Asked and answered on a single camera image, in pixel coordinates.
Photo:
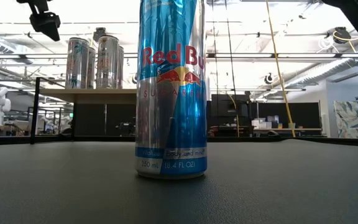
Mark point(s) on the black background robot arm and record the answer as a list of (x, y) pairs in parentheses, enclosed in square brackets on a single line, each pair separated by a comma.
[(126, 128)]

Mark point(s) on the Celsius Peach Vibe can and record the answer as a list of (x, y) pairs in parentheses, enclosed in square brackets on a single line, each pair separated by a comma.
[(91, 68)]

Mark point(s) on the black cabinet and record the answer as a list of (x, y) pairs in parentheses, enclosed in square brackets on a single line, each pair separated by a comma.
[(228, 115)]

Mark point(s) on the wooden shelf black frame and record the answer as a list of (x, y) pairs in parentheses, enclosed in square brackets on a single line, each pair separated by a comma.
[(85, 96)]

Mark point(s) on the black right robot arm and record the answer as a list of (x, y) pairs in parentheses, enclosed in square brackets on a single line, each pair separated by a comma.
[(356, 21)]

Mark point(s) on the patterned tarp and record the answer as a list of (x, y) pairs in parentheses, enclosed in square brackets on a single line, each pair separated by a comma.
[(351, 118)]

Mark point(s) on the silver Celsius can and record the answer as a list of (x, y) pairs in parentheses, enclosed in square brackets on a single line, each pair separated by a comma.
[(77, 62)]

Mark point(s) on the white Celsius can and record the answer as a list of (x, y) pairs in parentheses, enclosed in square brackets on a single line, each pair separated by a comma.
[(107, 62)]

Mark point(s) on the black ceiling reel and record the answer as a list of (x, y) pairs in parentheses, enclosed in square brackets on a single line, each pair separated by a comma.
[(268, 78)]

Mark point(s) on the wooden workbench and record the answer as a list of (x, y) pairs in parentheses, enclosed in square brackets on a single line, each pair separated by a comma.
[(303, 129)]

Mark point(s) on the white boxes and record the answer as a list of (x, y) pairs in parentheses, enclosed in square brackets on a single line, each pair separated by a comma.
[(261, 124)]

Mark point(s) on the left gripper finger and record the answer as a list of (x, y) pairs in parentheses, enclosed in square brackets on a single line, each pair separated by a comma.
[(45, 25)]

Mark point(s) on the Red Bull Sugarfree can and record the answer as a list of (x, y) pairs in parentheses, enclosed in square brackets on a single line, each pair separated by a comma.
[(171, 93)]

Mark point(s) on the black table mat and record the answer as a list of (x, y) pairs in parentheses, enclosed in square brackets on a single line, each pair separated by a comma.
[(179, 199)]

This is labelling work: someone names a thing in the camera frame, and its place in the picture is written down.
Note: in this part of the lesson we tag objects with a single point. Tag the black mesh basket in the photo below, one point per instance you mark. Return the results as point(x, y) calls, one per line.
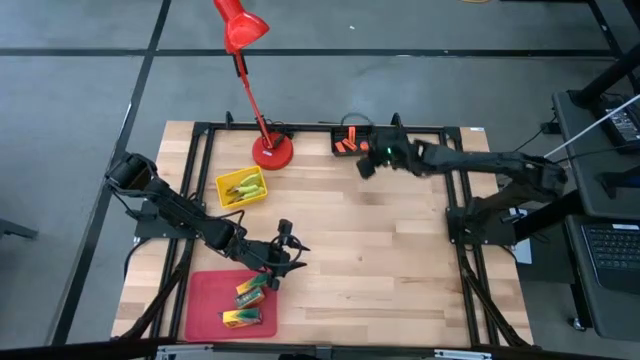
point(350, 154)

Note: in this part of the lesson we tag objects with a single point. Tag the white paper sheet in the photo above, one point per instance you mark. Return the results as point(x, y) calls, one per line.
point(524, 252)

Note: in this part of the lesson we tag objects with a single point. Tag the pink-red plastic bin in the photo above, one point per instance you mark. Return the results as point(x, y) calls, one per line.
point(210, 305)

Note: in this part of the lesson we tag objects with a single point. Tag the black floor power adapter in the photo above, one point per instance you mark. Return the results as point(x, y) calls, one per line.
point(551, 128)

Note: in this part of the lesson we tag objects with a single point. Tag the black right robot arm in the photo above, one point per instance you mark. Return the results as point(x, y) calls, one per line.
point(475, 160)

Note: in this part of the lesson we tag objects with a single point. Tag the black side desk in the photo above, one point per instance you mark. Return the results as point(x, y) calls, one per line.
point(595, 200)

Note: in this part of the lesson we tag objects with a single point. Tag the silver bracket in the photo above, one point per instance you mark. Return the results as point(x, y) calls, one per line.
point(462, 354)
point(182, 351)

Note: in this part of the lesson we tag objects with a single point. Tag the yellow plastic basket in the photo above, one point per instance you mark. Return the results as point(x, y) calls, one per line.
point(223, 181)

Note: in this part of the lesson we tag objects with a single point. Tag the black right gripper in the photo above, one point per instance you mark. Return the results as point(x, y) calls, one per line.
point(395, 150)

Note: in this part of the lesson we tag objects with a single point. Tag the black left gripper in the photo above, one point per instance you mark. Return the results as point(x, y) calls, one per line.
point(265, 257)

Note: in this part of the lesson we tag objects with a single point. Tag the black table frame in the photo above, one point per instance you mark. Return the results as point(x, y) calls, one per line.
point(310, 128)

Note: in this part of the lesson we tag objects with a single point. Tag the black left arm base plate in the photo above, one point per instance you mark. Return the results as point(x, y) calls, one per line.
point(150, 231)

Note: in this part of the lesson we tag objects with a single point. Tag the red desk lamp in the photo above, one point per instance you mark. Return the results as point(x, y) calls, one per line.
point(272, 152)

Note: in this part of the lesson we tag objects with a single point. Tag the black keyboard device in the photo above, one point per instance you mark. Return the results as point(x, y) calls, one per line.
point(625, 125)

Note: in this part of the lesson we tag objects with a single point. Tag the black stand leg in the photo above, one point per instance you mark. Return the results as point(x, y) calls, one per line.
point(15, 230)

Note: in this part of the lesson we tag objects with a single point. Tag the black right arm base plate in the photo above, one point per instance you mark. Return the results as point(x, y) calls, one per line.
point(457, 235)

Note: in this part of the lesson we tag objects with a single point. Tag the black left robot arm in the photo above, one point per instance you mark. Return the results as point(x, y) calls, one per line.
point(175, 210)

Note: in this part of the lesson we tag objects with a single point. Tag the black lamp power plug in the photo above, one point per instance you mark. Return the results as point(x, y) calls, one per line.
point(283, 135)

——————

TASK REQUIREMENTS: Return all the records exactly, excluding images.

TASK OUTPUT:
Asked and answered on a single camera image, in pixel coordinates.
Photo:
Mark point(s) on the black background robot arm and record the answer as a list of (x, y) pairs in parentheses, enclosed in square brackets on a single line, each pair separated by a comma.
[(126, 128)]

Mark point(s) on the Celsius Peach Vibe can and record the answer as a list of (x, y) pairs in parentheses, enclosed in square brackets on a single line, each pair separated by a comma.
[(91, 68)]

Mark point(s) on the black cabinet and record the answer as a list of (x, y) pairs in parentheses, enclosed in square brackets on a single line, each pair separated by a comma.
[(228, 115)]

Mark point(s) on the wooden shelf black frame and record the answer as a list of (x, y) pairs in parentheses, enclosed in square brackets on a single line, each pair separated by a comma.
[(85, 96)]

Mark point(s) on the black right robot arm and record the answer as a list of (x, y) pairs in parentheses, enclosed in square brackets on a single line, each pair separated by a comma.
[(356, 21)]

Mark point(s) on the patterned tarp and record the answer as a list of (x, y) pairs in parentheses, enclosed in square brackets on a single line, each pair separated by a comma.
[(351, 118)]

Mark point(s) on the silver Celsius can and record the answer as a list of (x, y) pairs in parentheses, enclosed in square brackets on a single line, each pair separated by a comma.
[(77, 62)]

Mark point(s) on the white Celsius can and record the answer as a list of (x, y) pairs in parentheses, enclosed in square brackets on a single line, each pair separated by a comma.
[(107, 62)]

Mark point(s) on the black ceiling reel and record the answer as a list of (x, y) pairs in parentheses, enclosed in square brackets on a single line, each pair separated by a comma.
[(268, 78)]

Mark point(s) on the wooden workbench and record the answer as a list of (x, y) pairs in parentheses, enclosed in square brackets on a single line, each pair separated by a comma.
[(303, 129)]

Mark point(s) on the white boxes and record the answer as a list of (x, y) pairs in parentheses, enclosed in square brackets on a single line, each pair separated by a comma.
[(261, 124)]

Mark point(s) on the left gripper finger and record the answer as a list of (x, y) pairs in parentheses, enclosed in square brackets on a single line, each pair separated by a comma.
[(45, 25)]

Mark point(s) on the Red Bull Sugarfree can and record the answer as a list of (x, y) pairs in parentheses, enclosed in square brackets on a single line, each pair separated by a comma.
[(171, 93)]

Mark point(s) on the black table mat and record the answer as a list of (x, y) pairs in parentheses, enclosed in square brackets on a single line, each pair separated by a comma.
[(179, 199)]

This is labelling work: someone names a thing in the camera frame, and its place in the picture is written down.
Note: in this part of the lesson we tag objects with a single point. Tag the black mesh basket in the photo below, one point per instance you mark. Return the results as point(x, y) calls, one per line.
point(350, 154)

Note: in this part of the lesson we tag objects with a single point. Tag the white paper sheet in the photo above, one point per instance you mark. Return the results as point(x, y) calls, one per line.
point(524, 252)

Note: in this part of the lesson we tag objects with a single point. Tag the pink-red plastic bin in the photo above, one point per instance you mark. Return the results as point(x, y) calls, one per line.
point(210, 305)

Note: in this part of the lesson we tag objects with a single point. Tag the black floor power adapter in the photo above, one point per instance you mark. Return the results as point(x, y) calls, one per line.
point(551, 128)

Note: in this part of the lesson we tag objects with a single point. Tag the black right robot arm in the photo above, one point per instance you mark. Return the results as point(x, y) calls, one per line.
point(475, 160)

Note: in this part of the lesson we tag objects with a single point. Tag the black side desk in the photo above, one point per instance you mark. Return the results as point(x, y) calls, one per line.
point(595, 200)

Note: in this part of the lesson we tag objects with a single point. Tag the silver bracket in the photo above, one point per instance you mark. Return the results as point(x, y) calls, one per line.
point(462, 354)
point(182, 351)

Note: in this part of the lesson we tag objects with a single point. Tag the yellow plastic basket in the photo above, one point per instance you mark. Return the results as point(x, y) calls, one per line.
point(223, 181)

Note: in this part of the lesson we tag objects with a single point. Tag the black right gripper in the photo above, one point per instance you mark. Return the results as point(x, y) calls, one per line.
point(395, 150)

Note: in this part of the lesson we tag objects with a single point. Tag the black left gripper in the photo above, one point per instance you mark. Return the results as point(x, y) calls, one per line.
point(265, 257)

Note: in this part of the lesson we tag objects with a single point. Tag the black table frame in the photo above, one point per instance you mark. Return the results as point(x, y) calls, one per line.
point(310, 128)

Note: in this part of the lesson we tag objects with a single point. Tag the black left arm base plate in the photo above, one point per instance you mark. Return the results as point(x, y) calls, one per line.
point(150, 231)

Note: in this part of the lesson we tag objects with a single point. Tag the red desk lamp in the photo above, one point per instance you mark. Return the results as point(x, y) calls, one per line.
point(272, 152)

Note: in this part of the lesson we tag objects with a single point. Tag the black keyboard device in the photo above, one point per instance you mark. Return the results as point(x, y) calls, one per line.
point(625, 125)

Note: in this part of the lesson we tag objects with a single point. Tag the black stand leg in the photo above, one point per instance you mark. Return the results as point(x, y) calls, one per line.
point(15, 230)

Note: in this part of the lesson we tag objects with a single point. Tag the black right arm base plate in the photo above, one point per instance you mark. Return the results as point(x, y) calls, one per line.
point(457, 235)

Note: in this part of the lesson we tag objects with a single point. Tag the black left robot arm in the photo above, one point per instance you mark. Return the results as point(x, y) calls, one per line.
point(175, 210)

Note: in this part of the lesson we tag objects with a single point. Tag the black lamp power plug in the photo above, one point per instance you mark. Return the results as point(x, y) calls, one per line.
point(283, 135)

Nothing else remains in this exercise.